[Exercise objective]: Count each line below that has "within" anywhere in it. Answer with the total alone.

[Raw data]:
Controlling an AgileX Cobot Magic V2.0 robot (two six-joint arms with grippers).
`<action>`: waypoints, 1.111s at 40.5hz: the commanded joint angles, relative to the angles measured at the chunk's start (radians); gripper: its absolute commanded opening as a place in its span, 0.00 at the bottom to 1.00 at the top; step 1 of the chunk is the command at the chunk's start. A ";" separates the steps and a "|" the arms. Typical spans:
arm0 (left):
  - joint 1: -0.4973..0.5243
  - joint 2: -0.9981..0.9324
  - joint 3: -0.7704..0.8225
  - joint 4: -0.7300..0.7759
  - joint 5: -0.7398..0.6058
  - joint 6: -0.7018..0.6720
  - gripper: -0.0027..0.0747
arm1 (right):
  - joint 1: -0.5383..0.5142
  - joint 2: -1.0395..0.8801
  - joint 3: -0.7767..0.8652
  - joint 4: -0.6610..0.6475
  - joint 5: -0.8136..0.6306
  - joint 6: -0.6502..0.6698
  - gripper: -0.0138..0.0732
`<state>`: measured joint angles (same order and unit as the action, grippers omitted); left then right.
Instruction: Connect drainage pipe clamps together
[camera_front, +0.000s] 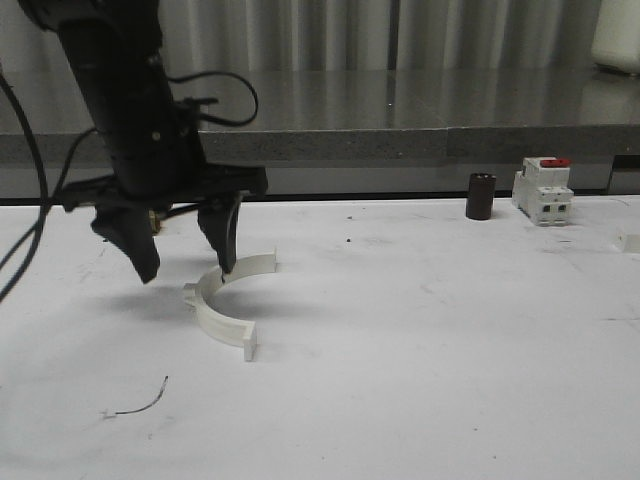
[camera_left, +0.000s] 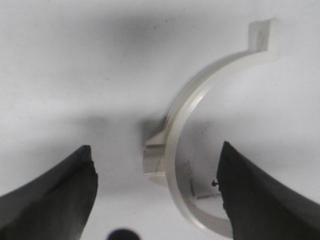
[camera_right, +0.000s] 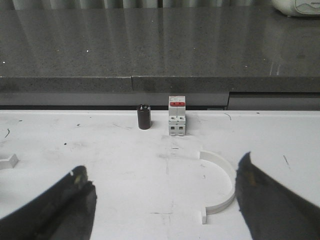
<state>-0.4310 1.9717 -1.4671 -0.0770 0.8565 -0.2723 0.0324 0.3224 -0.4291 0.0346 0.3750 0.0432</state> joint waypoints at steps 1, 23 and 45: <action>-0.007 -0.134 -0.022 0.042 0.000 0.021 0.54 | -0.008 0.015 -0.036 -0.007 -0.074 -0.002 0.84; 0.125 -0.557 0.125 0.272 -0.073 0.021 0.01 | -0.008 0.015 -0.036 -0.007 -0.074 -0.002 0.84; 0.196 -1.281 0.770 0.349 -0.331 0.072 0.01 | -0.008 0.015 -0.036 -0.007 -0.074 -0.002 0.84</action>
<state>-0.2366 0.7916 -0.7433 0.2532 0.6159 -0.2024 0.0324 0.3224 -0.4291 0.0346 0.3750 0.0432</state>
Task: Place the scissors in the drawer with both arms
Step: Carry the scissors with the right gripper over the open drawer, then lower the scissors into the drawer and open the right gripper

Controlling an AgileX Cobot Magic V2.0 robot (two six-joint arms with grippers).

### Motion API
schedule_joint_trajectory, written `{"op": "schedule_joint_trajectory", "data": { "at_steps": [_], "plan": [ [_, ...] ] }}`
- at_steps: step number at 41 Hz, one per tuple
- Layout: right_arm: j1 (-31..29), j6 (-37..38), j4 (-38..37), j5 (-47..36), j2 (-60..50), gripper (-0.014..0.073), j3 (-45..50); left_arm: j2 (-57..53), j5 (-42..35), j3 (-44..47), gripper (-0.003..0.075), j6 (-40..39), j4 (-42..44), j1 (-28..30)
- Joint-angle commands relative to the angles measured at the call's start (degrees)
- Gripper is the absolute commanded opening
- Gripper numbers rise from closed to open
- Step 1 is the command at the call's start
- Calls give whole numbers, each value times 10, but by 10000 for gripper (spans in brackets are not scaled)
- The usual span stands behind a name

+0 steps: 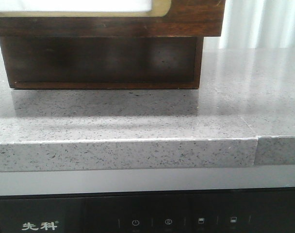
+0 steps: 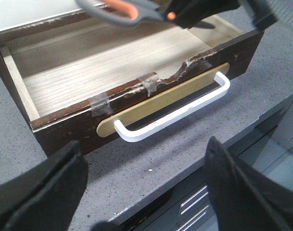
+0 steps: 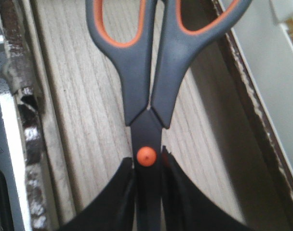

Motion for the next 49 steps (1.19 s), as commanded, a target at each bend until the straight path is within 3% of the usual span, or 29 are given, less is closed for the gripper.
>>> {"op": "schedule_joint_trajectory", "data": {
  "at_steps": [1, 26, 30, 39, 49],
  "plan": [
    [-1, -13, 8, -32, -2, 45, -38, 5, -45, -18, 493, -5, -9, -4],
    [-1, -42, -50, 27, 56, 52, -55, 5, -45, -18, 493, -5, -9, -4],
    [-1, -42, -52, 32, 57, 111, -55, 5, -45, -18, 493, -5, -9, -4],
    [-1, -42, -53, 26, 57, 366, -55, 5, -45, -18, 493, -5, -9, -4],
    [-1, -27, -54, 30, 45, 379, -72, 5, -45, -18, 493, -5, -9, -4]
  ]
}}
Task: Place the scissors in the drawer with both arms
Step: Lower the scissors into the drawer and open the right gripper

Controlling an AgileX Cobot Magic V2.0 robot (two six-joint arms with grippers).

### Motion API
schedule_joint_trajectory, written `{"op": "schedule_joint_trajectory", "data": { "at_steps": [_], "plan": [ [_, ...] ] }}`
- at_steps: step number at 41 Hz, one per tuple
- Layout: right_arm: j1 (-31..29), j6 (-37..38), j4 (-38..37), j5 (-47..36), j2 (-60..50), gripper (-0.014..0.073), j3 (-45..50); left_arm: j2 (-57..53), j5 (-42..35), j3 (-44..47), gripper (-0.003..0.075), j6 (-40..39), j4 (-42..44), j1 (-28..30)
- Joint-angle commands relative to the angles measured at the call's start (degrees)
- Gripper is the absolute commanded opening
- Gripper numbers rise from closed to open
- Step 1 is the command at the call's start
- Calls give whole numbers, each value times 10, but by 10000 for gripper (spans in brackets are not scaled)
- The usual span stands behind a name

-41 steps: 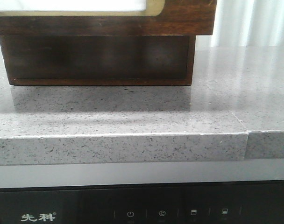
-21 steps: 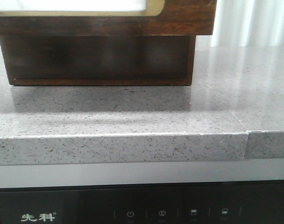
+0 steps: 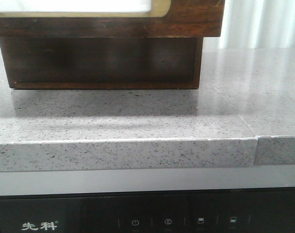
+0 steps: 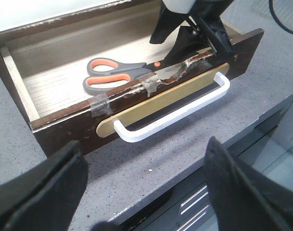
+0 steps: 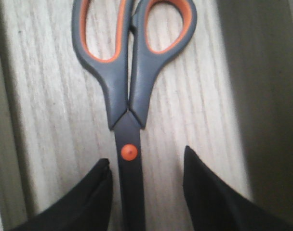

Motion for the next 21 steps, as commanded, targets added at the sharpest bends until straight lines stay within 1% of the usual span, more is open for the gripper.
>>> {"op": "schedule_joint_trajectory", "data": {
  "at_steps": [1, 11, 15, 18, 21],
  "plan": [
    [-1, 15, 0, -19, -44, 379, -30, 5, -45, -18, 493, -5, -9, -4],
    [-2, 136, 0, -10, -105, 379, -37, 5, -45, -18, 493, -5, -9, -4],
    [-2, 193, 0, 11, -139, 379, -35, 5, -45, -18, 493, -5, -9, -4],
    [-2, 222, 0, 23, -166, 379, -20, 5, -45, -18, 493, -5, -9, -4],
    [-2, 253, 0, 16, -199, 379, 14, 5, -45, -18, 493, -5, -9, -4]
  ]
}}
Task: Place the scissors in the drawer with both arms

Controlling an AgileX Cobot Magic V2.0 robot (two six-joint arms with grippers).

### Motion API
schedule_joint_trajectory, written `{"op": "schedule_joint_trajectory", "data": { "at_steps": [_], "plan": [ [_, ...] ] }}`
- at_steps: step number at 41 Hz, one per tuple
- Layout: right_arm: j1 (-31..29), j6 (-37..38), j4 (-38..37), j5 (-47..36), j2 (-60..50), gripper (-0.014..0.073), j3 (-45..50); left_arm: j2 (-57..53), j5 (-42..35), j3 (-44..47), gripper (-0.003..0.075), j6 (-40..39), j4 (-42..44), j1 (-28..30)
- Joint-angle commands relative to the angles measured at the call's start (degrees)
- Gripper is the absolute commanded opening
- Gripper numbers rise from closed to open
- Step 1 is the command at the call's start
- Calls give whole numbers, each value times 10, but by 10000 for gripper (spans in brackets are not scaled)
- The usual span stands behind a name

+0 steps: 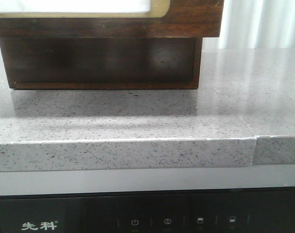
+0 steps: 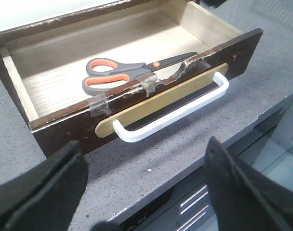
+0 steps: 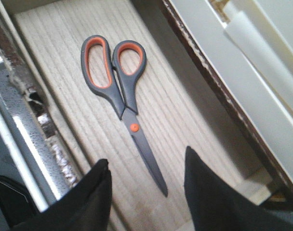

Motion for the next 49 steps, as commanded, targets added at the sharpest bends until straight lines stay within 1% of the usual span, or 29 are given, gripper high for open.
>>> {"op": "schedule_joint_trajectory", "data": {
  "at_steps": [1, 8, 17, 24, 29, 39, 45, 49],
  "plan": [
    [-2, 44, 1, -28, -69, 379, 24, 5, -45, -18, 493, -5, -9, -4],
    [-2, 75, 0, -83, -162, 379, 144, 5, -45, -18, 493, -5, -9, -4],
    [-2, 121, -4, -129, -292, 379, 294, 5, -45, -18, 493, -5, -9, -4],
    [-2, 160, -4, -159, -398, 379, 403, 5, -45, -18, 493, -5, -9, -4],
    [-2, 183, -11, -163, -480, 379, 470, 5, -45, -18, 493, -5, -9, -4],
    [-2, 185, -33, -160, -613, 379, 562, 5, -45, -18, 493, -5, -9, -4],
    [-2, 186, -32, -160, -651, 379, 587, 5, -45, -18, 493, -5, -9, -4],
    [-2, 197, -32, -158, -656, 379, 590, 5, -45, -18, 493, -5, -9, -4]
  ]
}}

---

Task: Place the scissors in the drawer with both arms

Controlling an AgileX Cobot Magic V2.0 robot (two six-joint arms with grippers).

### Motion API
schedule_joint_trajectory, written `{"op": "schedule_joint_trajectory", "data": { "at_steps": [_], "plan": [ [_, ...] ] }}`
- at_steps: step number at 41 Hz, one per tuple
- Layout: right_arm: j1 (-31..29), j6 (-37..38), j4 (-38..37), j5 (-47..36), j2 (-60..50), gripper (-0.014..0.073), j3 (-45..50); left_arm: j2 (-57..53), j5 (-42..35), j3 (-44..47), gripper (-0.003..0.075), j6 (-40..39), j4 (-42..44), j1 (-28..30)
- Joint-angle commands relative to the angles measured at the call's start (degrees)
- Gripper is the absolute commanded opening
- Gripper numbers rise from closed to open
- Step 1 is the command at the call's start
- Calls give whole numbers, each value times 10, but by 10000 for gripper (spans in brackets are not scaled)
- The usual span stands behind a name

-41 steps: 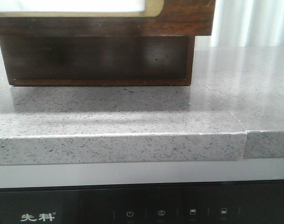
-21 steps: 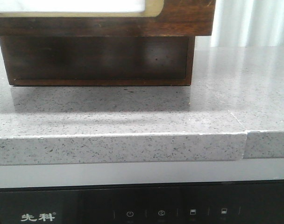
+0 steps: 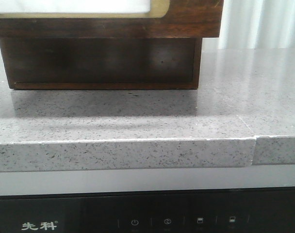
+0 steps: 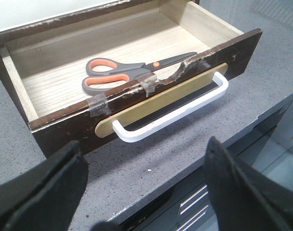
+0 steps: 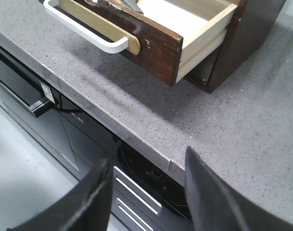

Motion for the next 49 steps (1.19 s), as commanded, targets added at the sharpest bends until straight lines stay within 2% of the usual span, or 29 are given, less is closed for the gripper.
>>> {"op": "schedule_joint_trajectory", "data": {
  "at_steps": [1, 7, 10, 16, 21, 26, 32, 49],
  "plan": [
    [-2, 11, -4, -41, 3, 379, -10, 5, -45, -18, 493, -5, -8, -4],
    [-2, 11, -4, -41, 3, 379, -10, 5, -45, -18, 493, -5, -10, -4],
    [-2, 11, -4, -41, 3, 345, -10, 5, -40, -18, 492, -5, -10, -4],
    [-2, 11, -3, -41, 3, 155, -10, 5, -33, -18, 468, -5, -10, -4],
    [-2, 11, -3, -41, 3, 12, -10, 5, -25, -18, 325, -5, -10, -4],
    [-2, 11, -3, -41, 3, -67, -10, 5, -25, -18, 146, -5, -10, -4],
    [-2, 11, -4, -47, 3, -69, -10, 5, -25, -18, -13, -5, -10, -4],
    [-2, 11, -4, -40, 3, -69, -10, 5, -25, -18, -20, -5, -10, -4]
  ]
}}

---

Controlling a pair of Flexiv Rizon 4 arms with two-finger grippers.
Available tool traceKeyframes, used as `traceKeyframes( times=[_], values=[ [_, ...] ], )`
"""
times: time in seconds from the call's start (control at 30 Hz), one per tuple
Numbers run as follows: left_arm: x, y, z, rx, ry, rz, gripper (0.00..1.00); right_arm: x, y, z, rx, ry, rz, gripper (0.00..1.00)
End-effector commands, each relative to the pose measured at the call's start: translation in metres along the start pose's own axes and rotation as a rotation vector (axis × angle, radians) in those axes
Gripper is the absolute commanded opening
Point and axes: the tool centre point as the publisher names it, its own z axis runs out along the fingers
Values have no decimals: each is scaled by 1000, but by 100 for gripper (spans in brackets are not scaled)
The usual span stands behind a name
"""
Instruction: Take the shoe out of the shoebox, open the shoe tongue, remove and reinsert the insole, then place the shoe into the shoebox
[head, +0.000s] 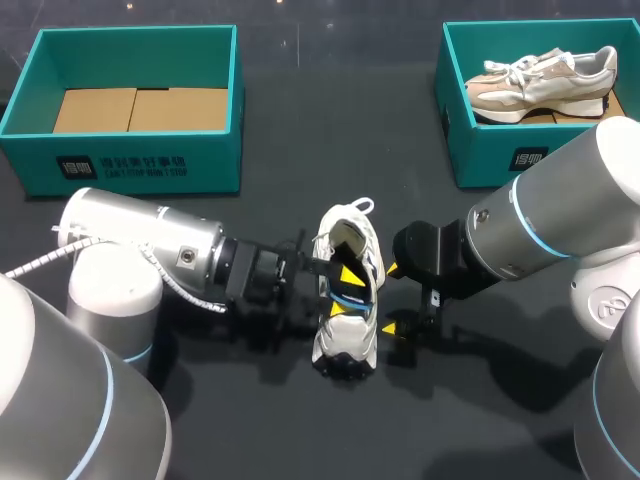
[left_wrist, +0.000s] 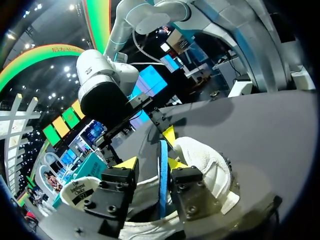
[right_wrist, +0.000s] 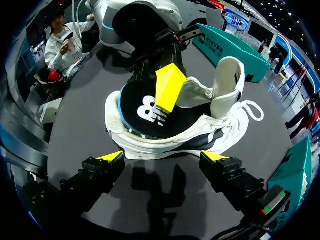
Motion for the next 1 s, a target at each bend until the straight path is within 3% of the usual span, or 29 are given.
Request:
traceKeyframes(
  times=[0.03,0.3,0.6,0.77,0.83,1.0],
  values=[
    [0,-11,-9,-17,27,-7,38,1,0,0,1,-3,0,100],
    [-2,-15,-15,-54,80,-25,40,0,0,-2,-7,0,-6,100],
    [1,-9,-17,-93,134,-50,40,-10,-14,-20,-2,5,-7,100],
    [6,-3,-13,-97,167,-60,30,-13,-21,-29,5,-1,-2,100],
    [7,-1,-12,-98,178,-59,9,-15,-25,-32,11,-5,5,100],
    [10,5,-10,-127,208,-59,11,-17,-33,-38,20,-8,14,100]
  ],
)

[Answer area]: 5